The power of CRM is the ability to overlay business rules as to how data is captured or manipulated, and the ability to have multiple business processes (sequences of stages and steps) that users need to follow to manage important interactions, processes, contracts or orders, engaging the right staff member as required, capturing the relevant information, escalating to management (if required), or triggering an email or communication to a supplier or the customer as conditions are met.

Linking with other data such as Outlook 

If you’re using Excel to capture customer and product information, your staff will still be using other tools such as Outlook for email, calendars, and to-do / activity interactions. Excel cannot link to these standard toolsets to record all of the interactions your staff have had (or plan to have) with customers, and there is no guarantee that even the names for customers and contacts are the same between Excel and Outlook.
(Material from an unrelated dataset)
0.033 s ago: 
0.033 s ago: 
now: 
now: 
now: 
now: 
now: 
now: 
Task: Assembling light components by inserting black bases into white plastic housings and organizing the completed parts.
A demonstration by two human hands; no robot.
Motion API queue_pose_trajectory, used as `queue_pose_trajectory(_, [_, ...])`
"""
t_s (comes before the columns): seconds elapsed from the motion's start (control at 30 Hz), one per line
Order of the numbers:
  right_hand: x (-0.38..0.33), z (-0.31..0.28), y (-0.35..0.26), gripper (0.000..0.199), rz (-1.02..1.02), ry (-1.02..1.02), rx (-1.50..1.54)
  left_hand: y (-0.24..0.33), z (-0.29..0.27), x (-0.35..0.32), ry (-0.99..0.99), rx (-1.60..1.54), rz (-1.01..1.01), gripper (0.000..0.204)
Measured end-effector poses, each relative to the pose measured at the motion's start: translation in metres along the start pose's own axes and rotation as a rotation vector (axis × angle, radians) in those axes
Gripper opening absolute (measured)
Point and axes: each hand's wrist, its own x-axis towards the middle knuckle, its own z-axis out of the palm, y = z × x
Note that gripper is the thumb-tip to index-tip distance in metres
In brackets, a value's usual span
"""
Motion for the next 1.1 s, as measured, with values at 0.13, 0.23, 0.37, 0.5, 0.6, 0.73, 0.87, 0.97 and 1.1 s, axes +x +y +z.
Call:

Microsoft Dynamics 365 CRM integrates with Microsoft Outlook so you can link an email, meeting or to-do with a record in your CRM (or visa-versa, by generating that email or activity from within CRM), so that you can easily manage and record all of your interactions, and maintain that single customer view.

Summary 

When you’re starting out it’s natural to build an Excel spreadsheet to start capturing your basic data – the information was simple, and only used by one or two key staff. But as your company grows, more staff are now needing to use that spreadsheet, the information it needs to capture grows, and different versions start growing up like weeds. No doubt you’ve experienced many or all of the challenges described above and are wondering how to move forward. You’ve reached the point where you are now managing your business on what we call the spreadsheets and miracles approach – it’s a miracle if something doesn’t go wrong.

It’s time to evolve and put in place a solution that will provide you more flexible and powerful capabilities to help you manage your business as it grows – with more customers, staff, data and processes – with better control, security, data integrity, integration and insight. And that’s not even mentioning the hundreds of capabilities, features and functions that CRM can introduce to your business to improve account management, sales, service and marketing.